Variable Length Strings Are Not Compressible but Something Is Compressed in File


It is well documented that variable length string datasets cannot be compressed. That is clear and understandable.

But if one chunks and compresses such a dataset (especially a large one), something is getting compressed. The resultant file size is considerably smaller than a file where the dataset is not chunked and compressed.

So, what is actually getting compressed?


As far as I know, variable length strings are stored on the global heap. Which is different from how chunks are stored.


Hi, I should be more specific.

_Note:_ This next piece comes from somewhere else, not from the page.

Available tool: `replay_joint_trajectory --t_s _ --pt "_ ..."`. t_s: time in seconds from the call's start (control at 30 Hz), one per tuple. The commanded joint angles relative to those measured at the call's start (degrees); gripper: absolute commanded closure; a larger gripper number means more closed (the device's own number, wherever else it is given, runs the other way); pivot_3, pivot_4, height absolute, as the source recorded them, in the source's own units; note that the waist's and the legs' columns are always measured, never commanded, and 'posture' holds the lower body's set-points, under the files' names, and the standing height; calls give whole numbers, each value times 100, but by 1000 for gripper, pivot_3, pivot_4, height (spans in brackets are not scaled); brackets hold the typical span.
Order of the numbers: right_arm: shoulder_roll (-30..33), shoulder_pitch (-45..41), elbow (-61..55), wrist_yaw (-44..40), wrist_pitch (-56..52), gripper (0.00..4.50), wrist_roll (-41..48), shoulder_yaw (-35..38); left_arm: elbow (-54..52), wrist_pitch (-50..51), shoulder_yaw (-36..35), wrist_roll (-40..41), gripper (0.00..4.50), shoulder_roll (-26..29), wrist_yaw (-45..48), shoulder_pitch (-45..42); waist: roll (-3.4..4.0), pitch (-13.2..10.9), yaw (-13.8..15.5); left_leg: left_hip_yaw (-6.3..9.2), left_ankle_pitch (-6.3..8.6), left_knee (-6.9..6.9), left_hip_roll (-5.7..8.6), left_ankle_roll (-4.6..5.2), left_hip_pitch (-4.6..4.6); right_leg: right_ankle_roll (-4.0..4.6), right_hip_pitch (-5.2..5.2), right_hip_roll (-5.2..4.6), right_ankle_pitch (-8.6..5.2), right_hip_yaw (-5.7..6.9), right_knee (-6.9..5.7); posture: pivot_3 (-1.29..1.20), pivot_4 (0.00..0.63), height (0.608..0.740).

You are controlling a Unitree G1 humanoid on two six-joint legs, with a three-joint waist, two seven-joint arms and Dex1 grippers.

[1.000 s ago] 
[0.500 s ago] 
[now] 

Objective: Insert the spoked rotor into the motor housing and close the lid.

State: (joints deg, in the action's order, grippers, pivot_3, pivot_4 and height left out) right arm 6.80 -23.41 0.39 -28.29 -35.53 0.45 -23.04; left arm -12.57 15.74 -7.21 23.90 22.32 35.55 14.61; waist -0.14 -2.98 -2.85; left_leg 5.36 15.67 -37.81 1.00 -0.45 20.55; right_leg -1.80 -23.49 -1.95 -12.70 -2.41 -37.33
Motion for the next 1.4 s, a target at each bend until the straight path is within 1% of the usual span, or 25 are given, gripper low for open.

I am referring to file size on disk.

Real world example I just produced:
I have a dataset of 1,000,000 variable length strings. I write it all at one time without specifying chunking or compression and immediately close the file. The file size on disk is 42,680,320 bytes.

If I apply chunking and compression to it while writing the dataset, the file size on disk is 26,750,976 bytes.

I do know that the strings themselves are not compressed. So what is being compressed? What could another explanation of the reduced file size?


The dataset chunks consist of compounds that look in memory like this:

typedef struct {
    size_t len; /* Length of VL data (in base type units) */
    void *p;    /* Pointer to VL data */
} hvl_t;

They will be compressed. The length/address pairs might show sufficient regularity to see a certain degree of compression.


Thanks Gerd,

I find that to be a useful bit of insight and the code snippet helps make it even clearer.